• **YOUR INSTRUCTIONS**: Give back the data below exactly, with every line kept the same.

• **DATA SHOWN**:

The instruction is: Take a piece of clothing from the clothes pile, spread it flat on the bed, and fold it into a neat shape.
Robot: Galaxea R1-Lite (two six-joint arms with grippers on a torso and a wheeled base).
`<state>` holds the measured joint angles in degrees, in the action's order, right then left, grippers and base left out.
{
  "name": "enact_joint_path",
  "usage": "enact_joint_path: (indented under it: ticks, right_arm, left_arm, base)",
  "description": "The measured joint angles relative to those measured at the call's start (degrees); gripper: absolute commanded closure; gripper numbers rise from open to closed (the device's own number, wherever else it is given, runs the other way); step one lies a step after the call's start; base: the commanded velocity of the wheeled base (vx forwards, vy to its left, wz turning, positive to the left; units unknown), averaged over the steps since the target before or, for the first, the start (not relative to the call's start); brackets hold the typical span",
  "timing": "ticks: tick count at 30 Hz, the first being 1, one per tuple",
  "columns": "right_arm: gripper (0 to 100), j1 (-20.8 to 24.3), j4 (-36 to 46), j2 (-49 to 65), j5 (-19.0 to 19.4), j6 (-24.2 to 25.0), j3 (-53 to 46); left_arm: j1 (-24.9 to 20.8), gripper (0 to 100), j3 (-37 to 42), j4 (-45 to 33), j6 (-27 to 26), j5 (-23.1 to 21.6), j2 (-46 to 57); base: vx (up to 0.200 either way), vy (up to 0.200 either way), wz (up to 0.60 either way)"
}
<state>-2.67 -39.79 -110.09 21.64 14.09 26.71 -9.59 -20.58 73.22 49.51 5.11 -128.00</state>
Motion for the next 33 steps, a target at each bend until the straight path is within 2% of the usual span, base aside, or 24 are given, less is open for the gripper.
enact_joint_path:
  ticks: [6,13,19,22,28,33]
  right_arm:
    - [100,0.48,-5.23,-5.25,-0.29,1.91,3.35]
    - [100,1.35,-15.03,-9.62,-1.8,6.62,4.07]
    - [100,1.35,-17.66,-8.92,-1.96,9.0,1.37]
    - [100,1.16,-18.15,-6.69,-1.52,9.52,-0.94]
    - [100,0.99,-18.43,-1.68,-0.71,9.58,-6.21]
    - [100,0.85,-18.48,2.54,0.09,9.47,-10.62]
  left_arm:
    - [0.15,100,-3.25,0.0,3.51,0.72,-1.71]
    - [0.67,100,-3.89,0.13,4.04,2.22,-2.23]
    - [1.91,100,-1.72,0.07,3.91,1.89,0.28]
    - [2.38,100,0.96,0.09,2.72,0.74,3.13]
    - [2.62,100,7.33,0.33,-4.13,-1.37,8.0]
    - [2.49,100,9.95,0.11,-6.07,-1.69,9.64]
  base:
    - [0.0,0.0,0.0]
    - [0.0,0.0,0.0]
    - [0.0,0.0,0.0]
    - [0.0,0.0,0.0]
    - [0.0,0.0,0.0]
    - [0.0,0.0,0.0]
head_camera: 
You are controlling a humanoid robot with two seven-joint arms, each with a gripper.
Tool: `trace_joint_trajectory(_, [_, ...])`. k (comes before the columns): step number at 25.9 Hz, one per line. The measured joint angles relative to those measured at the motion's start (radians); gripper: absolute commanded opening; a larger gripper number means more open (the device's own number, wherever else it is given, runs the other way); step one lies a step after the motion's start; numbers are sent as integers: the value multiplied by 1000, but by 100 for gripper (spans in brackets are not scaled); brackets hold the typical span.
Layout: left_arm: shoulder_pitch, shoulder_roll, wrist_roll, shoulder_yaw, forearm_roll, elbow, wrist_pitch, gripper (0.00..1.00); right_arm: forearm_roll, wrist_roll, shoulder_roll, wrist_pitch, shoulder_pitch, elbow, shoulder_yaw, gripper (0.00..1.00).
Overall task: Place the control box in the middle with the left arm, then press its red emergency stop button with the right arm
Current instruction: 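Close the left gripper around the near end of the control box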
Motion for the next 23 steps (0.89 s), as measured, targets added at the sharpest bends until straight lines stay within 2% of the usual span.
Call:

• **RESULT**:
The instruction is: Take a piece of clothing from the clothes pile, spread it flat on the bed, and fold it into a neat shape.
Robot: Galaxea R1-Lite (two six-joint arms with grippers on a torso and a wheeled base).
`<state>` holds the measured joint angles in degrees, in the action's order, right then left, grippers and base left out.
{
  "name": "enact_joint_path",
  "usage": "enact_joint_path: (indented under it: ticks, right_arm, left_arm, base)",
  "description": "The measured joint angles relative to those measured at the call's start (degrees); gripper: absolute commanded closure; gripper numbers rise from open to closed (the device's own number, wherever else it is given, runs the other way); step one lies a step after the call's start; base: the commanded velocity of the wheeled base (vx forwards, vy to its left, wz turning, positive to the left; units unknown), averaged over the steps since the target before or, for the first, the start (not relative to the call's start); brackets hold the typical span",
  "timing": "ticks: tick count at 30 Hz, the first being 1, one per tuple",
  "columns": "right_arm: gripper (0 to 100), j1 (-20.8 to 24.3), j4 (-36 to 46), j2 (-49 to 65), j5 (-19.0 to 19.4), j6 (-24.2 to 25.0), j3 (-53 to 46); left_arm: j1 (-24.9 to 20.8), gripper (0 to 100), j3 (-37 to 42), j4 (-45 to 33), j6 (-27 to 26), j5 (-23.1 to 21.6), j2 (-46 to 57); base: vx (up to 0.200 either way), vy (up to 0.200 either way), wz (up to 0.60 either way)"
}
<state>-2.67 -39.79 -110.09 21.64 14.09 26.71 -9.59 -20.58 73.22 49.51 5.11 -128.00</state>
Motion for the next 33 steps, a target at each bend until the straight path is within 2% of the usual span, base aside, or 24 are given, less is open for the gripper.
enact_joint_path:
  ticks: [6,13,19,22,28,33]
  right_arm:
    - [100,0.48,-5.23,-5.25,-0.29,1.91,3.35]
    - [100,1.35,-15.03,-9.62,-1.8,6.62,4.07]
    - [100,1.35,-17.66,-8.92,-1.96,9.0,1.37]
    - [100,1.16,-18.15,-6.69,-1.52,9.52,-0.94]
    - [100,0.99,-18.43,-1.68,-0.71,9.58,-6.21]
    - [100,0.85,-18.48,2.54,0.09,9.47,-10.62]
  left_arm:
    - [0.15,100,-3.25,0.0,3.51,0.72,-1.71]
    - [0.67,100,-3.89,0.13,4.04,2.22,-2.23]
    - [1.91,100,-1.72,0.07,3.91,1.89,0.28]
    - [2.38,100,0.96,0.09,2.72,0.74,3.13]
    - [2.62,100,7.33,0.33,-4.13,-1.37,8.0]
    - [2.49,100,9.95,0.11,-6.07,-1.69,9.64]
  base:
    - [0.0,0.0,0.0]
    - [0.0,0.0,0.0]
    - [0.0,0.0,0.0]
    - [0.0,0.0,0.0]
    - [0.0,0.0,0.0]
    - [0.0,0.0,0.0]
head_camera: 
You are controlling a humanoid robot with two seven-joint arms, each with a gripper.
Tool: `trace_joint_trajectory(_, [_, ...])`. k (comes before the columns): step number at 25.9 Hz, one per line. The measured joint angles relative to those measured at the motion's start (radians); gripper: absolute commanded opening; a larger gripper number means more open (the device's own number, wherever else it is given, runs the other way); step one lies a step after the motion's start; numbers are sent as integers: the value multiplied by 1000, but by 100 for gripper (spans in brackets are not scaled); brackets hold the typical span.
Layout: left_arm: shoulder_pitch, shoulder_roll, wrist_roll, shoulder_yaw, forearm_roll, elbow, wrist_pitch, gripper (0.00..1.00); right_arm: forearm_roll, wrist_roll, shoulder_roll, wrist_pitch, shoulder_pitch, elbow, shoulder_yaw, gripper (0.00..1.00).
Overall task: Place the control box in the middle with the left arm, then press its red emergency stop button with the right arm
Current instruction: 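Close the left gripper around the near end of the control box
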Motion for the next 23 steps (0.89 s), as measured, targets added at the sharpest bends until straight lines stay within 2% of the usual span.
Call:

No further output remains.